Randomized Controlled Trial Comparing the Efficiency of Three Third Generation Supraglottic Airways as an Intubation Route
Overview
- Phase
- Not Applicable
- Intervention
- Not specified
- Conditions
- Difficult Intubation
- Sponsor
- Université de Sherbrooke
- Enrollment
- 150
- Locations
- 1
- Primary Endpoint
- Time for intubation
- Status
- Completed
- Last Updated
- 7 years ago
Overview
Brief Summary
A "can't intubate, can't oxygenate" situation is life-threatening and the physician must be prepared to react quickly. Similarly, a difficult intubation with adequate ventilation is associated with complications. In both of these situation and as recommend by different societies, a supra-glottic airway (SGA) device can be used to help ventilation, or as an intubation conduit to ease the airway access.
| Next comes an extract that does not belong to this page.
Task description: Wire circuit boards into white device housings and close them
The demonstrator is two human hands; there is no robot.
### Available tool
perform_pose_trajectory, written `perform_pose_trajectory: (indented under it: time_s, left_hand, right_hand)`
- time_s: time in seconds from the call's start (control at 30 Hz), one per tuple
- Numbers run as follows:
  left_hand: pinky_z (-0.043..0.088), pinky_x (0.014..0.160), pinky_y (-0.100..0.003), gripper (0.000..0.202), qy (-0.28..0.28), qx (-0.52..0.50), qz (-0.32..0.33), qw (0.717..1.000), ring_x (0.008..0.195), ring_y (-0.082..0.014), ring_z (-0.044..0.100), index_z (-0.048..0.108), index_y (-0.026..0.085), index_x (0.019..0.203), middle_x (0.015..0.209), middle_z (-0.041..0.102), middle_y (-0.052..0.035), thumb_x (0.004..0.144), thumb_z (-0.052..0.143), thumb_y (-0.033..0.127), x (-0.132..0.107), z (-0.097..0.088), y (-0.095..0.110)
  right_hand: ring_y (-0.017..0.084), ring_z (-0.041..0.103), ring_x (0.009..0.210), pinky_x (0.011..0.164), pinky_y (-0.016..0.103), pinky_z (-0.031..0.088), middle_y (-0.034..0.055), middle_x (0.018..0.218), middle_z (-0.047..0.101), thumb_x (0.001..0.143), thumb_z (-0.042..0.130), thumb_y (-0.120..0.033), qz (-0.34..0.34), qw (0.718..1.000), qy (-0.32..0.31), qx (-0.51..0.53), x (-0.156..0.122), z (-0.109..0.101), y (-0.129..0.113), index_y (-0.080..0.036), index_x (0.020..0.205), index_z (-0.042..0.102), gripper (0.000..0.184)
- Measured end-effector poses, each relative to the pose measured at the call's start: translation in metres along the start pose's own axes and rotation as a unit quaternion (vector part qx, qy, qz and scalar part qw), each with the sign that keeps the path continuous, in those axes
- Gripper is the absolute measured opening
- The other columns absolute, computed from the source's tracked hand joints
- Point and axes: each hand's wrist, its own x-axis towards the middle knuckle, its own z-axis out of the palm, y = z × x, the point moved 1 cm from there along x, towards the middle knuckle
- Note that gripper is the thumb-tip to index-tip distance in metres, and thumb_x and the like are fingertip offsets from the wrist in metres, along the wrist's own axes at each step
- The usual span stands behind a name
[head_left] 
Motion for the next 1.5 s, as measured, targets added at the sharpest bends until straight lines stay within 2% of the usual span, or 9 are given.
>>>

The objective of this randomized controlled trial is to establish which SGA, between the AuraGain, AirQ Blocker and I-Gel, allows the fastest intubation time in an adult population, with the objective of minimizing complications related to these situations. The investigators will conduct a three-arm trial to compare different outcomes related to the installation of the SGA and its use as an intubation conduit. The results of this trial will inform the anesthesiologist on which device to use on to have close in case of airway emergencies.
Investigators
Marie-Josee Colas
Anesthesiologist
Université de Sherbrooke
Eligibility Criteria
Inclusion Criteria
- •Age \>18 years old
- •ASA score of 1-3
- •Elective or urgent surgery planned to last at least 30 minutes under general anesthesia with endotracheal intubation
Exclusion Criteria
- •Any contraindication to the use of SGA devices considered by the anesthesiologist (Uncontrolled gastro-eosophageal reflux, oropharyngeal pathology or gross deformation, etc.)
- •Any contraindication to the drugs planned by the trial
- •Pregnancy
- •Severe or uncontrolled obstructive pulmonary disease
- •Significant cervical spine anomaly
Outcomes
Primary Outcomes
Time for intubation
Time Frame: Through study completion, an average of half an hour (no follow-up required)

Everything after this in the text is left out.